§ YOUR ASSIGNMENT:
With the images removed, transcribe the listing that follows exactly.

§ RECORDED INFORMATION:

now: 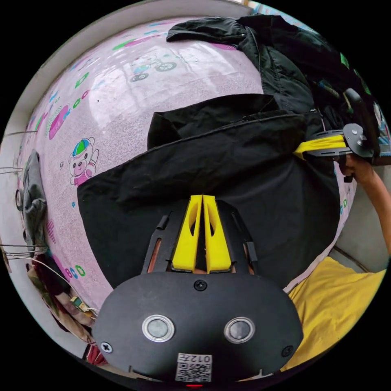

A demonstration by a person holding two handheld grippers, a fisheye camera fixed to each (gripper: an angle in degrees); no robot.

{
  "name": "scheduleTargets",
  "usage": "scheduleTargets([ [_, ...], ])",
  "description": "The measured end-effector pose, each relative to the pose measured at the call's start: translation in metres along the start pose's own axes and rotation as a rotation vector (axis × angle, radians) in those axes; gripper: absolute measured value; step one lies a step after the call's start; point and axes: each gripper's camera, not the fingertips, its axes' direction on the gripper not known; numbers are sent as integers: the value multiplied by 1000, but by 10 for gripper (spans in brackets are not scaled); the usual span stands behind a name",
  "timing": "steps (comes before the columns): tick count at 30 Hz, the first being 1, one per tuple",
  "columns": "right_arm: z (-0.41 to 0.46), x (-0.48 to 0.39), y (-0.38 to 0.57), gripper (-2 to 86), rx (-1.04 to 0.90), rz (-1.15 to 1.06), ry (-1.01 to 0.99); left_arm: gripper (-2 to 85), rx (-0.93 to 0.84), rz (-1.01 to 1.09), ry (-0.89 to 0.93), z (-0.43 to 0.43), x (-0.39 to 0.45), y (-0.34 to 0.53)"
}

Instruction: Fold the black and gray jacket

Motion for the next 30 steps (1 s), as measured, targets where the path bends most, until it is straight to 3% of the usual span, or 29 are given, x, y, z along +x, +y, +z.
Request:
scheduleTargets([
  [2, -18, -15, 4, -1, 68, -28, 112, -1, 67, -18, -26, -17, -4, 6],
  [5, -29, -31, -4, 0, 133, -75, 121, -1, 142, 7, 15, -33, -6, 4],
  [12, -11, -35, -43, 0, 29, -112, 138, -2, 14, 110, -57, -7, -1, -40],
  [16, -7, -25, -51, 0, 1, -41, 77, -2, 33, 84, -30, -7, -16, -51],
  [20, 0, -36, -50, 0, 3, -67, 145, -2, 10, 117, -11, -5, -22, -56],
  [30, -22, -42, -17, 1, 200, -42, 59, -2, 128, 20, -41, -48, -35, 24],
])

§ ANSWER TO THIS TASK:
now: 

A demonstration by a person holding two handheld grippers, a fisheye camera fixed to each (gripper: an angle in degrees); no robot.

{
  "name": "scheduleTargets",
  "usage": "scheduleTargets([ [_, ...], ])",
  "description": "The measured end-effector pose, each relative to the pose measured at the call's start: translation in metres along the start pose's own axes and rotation as a rotation vector (axis × angle, radians) in those axes; gripper: absolute measured value; step one lies a step after the call's start; point and axes: each gripper's camera, not the fingertips, its axes' direction on the gripper not known; numbers are sent as integers: the value multiplied by 1000, but by 10 for gripper (spans in brackets are not scaled); the usual span stands behind a name",
  "timing": "steps (comes before the columns): tick count at 30 Hz, the first being 1, one per tuple",
  "columns": "right_arm: z (-0.41 to 0.46), x (-0.48 to 0.39), y (-0.38 to 0.57), gripper (-2 to 86), rx (-1.04 to 0.90), rz (-1.15 to 1.06), ry (-1.01 to 0.99); left_arm: gripper (-2 to 85), rx (-0.93 to 0.84), rz (-1.01 to 1.09), ry (-0.89 to 0.93), z (-0.43 to 0.43), x (-0.39 to 0.45), y (-0.34 to 0.53)"
}

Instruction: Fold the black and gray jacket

Motion for the next 30 steps (1 s), as measured, targets where the path bends most, until it is straight to 3% of the usual span, or 29 are given, x, y, z along +x, +y, +z.
Request:
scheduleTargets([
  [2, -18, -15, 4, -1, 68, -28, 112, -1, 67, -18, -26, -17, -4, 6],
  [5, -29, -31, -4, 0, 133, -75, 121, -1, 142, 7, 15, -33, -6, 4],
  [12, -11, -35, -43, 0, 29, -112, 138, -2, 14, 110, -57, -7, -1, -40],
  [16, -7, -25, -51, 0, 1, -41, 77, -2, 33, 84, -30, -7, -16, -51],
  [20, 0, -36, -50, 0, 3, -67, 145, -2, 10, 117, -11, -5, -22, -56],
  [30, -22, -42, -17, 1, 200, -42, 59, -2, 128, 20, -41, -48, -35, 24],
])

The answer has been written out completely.